The Cabinet Office has announced that the government’s preferred candidate to be the next head of the civil service commission is the former Labour MP and now crossbench peer Gisela Stuart.
The commission’s job is to safeguard an impartial civil service. It has been doing that since 1855, as long as the civil service has been established in anything like its modern form, and its existence and role were enshrined in legislation in 2010. The commissioners are independent of government. They regulate the appointment of the most senior civil servants and determine complaints about whether there has been a breach of the civil service code.
Being seen to be impartial is vital. Being an ally or ideological fellow-traveller of the prime minister is not. For this reason, Gisela Stuart looks like the wrong appointment.
Most “First Commissioners” have been ex-civil servants or senior figures from the public sector. But there is no reason at all for the role to be the preserve of former mandarins. Bringing in someone with a different background is a good thing, and (as the government notes) a review of the commission in 2014 concluded that the lead commissioner should have more distance from the civil service. There is also no bar to politicians being appointed as civil service commissioners, though while in office they must “not hold any paid or unpaid posts in a political party and/or campaign for or against a political party or engage in any other party political activities”.
However, the job has not been held by a politician since 1909, and there is a good case for that to continue. That is not a comment on Gisela Stuart’s competence. She is experienced, a former minister and chaired the Vote Leave campaign. She clearly has many skills and is a strong candidate for any number of public appointments – she already has jobs at the Royal Mint and Wilton Park, a venue for major foreign policy events.
But asking a political figure, known to be a close ally of current senior ministers, to lead the very body that exists to ensure that the civil service can serve governments of any party is a mistake. It fails to recognise that perceived – as well as actual – impartiality is necessary for credibility in this role, will make civil servants less likely to speak honestly to ministers, raises concerns about how the impartiality principle in the civil service code is to be overseen and encourages a creeping politicisation of the civil service. The government’s announcement implicitly acknowledged the problem, stressing defensively that “from 2017, Baroness Stuart has contributed to public life with non-partisan roles”.

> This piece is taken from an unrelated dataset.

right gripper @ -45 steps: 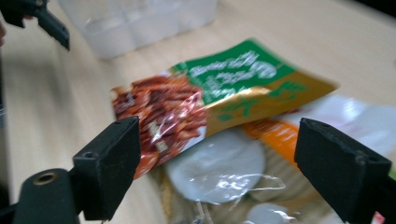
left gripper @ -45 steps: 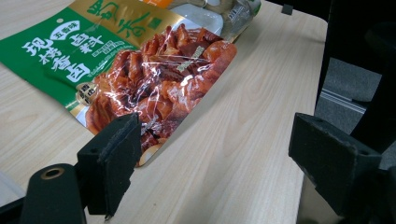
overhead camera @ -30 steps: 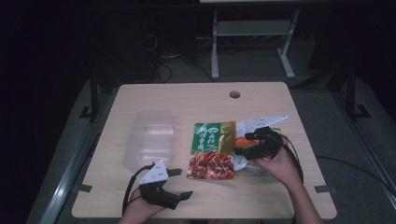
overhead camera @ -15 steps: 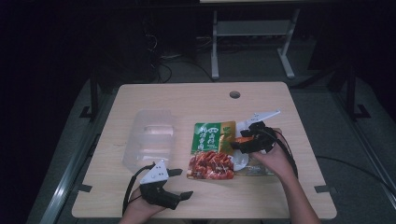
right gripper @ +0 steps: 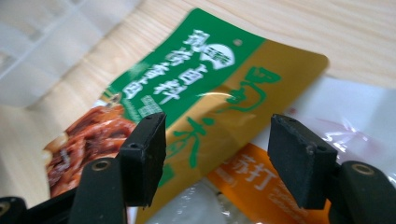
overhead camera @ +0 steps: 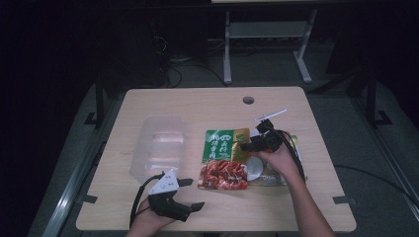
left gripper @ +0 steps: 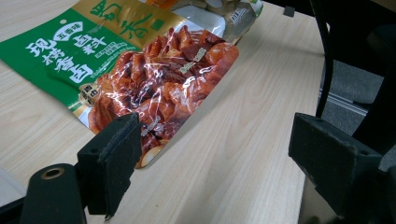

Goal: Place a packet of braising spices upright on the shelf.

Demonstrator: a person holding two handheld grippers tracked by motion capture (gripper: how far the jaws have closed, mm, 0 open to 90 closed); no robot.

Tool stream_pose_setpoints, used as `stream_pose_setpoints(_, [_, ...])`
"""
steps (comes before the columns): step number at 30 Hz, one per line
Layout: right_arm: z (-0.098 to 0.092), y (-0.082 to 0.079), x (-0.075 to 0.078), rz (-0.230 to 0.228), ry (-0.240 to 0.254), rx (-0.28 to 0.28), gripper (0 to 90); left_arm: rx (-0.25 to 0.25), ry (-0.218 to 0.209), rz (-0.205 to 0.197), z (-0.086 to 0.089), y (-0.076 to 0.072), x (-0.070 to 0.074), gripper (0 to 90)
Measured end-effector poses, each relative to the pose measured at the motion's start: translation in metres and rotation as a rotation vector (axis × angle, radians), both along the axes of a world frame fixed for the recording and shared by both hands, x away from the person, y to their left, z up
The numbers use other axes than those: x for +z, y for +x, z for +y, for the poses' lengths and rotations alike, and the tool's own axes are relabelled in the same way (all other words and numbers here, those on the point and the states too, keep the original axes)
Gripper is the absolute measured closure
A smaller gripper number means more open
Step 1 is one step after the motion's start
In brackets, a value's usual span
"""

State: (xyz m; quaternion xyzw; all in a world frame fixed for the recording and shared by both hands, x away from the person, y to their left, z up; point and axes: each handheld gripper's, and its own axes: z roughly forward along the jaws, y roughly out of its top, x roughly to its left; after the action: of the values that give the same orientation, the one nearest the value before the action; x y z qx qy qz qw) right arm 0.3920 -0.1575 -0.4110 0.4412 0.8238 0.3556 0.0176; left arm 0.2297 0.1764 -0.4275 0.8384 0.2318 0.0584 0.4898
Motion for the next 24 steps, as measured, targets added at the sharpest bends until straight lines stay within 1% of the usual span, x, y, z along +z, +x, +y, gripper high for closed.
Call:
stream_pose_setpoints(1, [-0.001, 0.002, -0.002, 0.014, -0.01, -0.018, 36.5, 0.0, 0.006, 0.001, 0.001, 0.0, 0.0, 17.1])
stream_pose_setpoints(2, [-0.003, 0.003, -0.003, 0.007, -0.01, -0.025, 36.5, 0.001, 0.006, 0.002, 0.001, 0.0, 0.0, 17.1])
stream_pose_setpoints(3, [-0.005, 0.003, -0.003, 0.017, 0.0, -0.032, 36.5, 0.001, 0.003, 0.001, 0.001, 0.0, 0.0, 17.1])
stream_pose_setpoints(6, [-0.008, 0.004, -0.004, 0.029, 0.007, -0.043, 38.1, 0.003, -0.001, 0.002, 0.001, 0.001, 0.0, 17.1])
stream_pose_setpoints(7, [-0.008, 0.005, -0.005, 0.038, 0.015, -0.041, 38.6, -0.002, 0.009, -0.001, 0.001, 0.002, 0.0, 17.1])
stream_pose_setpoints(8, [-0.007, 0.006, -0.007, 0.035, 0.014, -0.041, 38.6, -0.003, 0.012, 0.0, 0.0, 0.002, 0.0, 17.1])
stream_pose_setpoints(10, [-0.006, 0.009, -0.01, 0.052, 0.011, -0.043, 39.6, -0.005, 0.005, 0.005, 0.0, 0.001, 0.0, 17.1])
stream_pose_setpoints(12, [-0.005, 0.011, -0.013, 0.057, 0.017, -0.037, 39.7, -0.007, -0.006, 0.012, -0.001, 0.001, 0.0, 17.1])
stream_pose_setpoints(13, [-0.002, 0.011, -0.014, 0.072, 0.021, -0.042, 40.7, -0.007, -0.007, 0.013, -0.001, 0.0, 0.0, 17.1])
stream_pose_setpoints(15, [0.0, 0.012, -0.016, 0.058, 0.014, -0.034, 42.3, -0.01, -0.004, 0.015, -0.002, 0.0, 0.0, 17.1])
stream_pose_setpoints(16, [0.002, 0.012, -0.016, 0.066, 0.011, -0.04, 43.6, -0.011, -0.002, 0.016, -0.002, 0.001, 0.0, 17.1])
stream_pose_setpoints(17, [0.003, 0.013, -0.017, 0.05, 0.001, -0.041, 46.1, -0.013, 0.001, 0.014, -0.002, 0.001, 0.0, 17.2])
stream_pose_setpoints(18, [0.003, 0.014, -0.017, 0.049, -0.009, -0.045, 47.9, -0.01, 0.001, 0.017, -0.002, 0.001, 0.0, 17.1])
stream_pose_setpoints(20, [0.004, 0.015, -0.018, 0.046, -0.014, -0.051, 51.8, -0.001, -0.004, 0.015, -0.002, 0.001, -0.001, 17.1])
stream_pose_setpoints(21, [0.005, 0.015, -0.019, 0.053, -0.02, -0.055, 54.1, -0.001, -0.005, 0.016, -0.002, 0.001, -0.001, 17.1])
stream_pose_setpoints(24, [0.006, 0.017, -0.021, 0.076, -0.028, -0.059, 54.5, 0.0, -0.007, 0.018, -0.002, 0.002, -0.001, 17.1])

The particular nature of this job means that there are safeguards built into the appointment. Ministers must consult with opposition parties and the devolved administrations before selecting their preferred candidate. We do not yet know whether there were objections. But when the Public Administration and Constitutional Affairs Committee conducts its pre-appointment scrutiny, MPs must press hard for reassurances from Baroness Stuart about how she will address these points.
This appointment suggests that ministers want to use Stuart and her fellow commissioners as a way to accelerate civil service reform. While there is plenty to reform in government, it not the job of the commissioners to deliver it.
It is the responsibility of the prime minister and Cabinet Office ministers, as well as the head of the civil service and permanent secretaries, to reform the civil service. The job of the commissioners is to assure ministers, civil servants and the public that the best people are being appointed to the right jobs. Radical government reform should sit alongside the defence of an impartial civil service that is as willing and able to serve future governments as the current one.
Undermining the commission’s impartiality will ultimately damage the government’s plans to improve the efficiency and effectiveness of the civil service. A demonstrably independent, non-partisan commission would be a strong ally for ministers who want to attract and appoint the most talented people to government jobs.
Ministers, and ultimately parliament, should retain control of the civil service. The government’s reform plans include a commitment to “ensure that ministers have visibility of senior civil service appointments in the departments they lead”. And ultimately parliament can legislate for whatever civil service it considers fit to implement government policy.
But ministers in fact already have quite a lot of influence over who gets top civil service jobs. Secretaries of state are consulted on role specifications, they sign off the job selection panel and they meet and feed in views on shortlisted candidates. If ministers disagree with a panel’s recommendation they can demand a reconsideration. The prime minister has to approve all director general appointments and can select successful permanent secretary candidates from those who are deemed capable of doing the job. Throughout, it is the civil service commissioners who provide the critical assurance that appointments are made from a pool of people selected on merit.
Ministers might wish to argue that there is nothing inherently wrong with politically aligned officials. Plenty of democracies see a turnover of bureaucrats when governments change, and it may be that ministers feel that is the right model for the UK. But if that is so they need to make the case and change the law, rather than appearing to subvert civil service impartiality with a political appointment to a post whose very function is to safeguard impartiality.